Here at the nextSource blog we’ve been following the growing interest in Big Data among those responsible for workforce management. Specifically, we’ve been discussing the extent to which Big Data can be, and in some cases, already is, used to derive more accurate and efficient workforce planning within mid-to-large-sized organizations. While we’re as excited as the rest of the field by the promise and potential of Big Data as it applies to sourcing candidates, we’re also pragmatic in our assessment of whether or not such activity seems feasible.
We’ve noted the number of significant obstacles that stand in the way of leveraging big data to yield truly effective workforce planning and concluded that until these cutting edge practices matured a bit more, their results would be middling at best. Minimally, as discussed in our recent post titled, “Dr. Ian Malcolm on Big Data”, we underscored the potential challenges in automating sourcing of an inherently complex commodity –human capital. The variability of job/skills-related nomenclature alone makes it difficult to derive apples-to-apples comparisons between two candidates for the same position; a challenge the industry has long been aware of.
Well, it seems that none other than the SIA (Staffing Industry Analysts) has addressed the monumental task of making Big Data mining an effective reality for such things as sourcing human capital. At the recent SIA sponsored Contingent Workforce Strategies (CWS) event in Las Vegas, the SIA announced the rollout of a new Talent Data Exchange. The new, membership-based data aggregation service is designed to enable organizations to compute the cost of non-employee labor and test the validity of their workforce strategies with greater precision than ever before.
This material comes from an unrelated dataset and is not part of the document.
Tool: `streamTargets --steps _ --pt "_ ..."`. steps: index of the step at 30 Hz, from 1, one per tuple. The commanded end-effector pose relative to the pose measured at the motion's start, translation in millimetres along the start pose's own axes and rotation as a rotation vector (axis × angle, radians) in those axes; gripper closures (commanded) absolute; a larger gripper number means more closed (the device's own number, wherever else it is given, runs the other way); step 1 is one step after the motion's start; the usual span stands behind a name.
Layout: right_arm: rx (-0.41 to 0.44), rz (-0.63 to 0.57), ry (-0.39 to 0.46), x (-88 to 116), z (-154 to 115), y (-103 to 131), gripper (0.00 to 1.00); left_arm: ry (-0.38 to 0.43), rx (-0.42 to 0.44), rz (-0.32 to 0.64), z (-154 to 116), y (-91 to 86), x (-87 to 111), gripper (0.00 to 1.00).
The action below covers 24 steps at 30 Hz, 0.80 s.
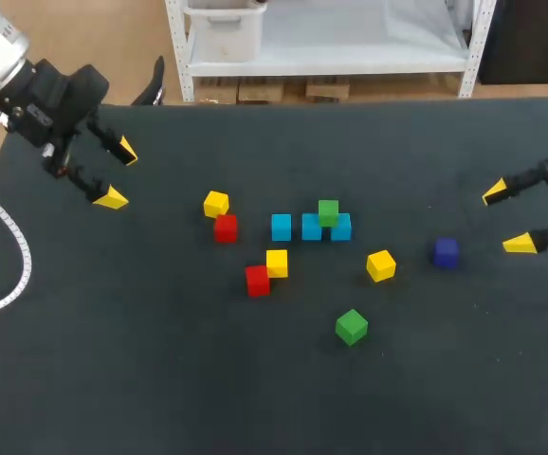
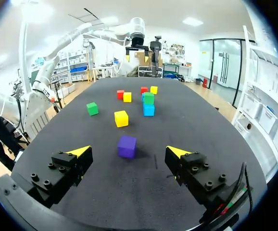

According to an article at StaffingIndustry.com, “The tool will accomplish this by breaking work assignment needs into granular bits and pieces to define job functions more precisely, so companies can get a comprehensive and accurate picture of the labor market.”The standardization in terms for job functions has been the missing key factor depressing the efficacy of Big Data strategies for human capital management. Getting even a simple plurality of staffing suppliers to adopt a universal standard has long been an ideal to be pursued (and unlikely to be achieved).
Perhaps the tantalizing promise of Big Data science has swayed enough of the industry to adhere to new standards like those offered by the Talent Data Exchange. It doesn’t hurt that the well-regarded SIA is behind the push to do so. Ultimately, those early adopters within staffing organizations and workforce management practitioners across all industries will be rewarded for the risk they may take by leaning on this new and relatively untested technology. However, if the results yielded by Big Data mining in other industries serve as any guide, there will be much to celebrate when the results start to present themselves. Just ask Billy Beane and the 2002 Oakland A’s!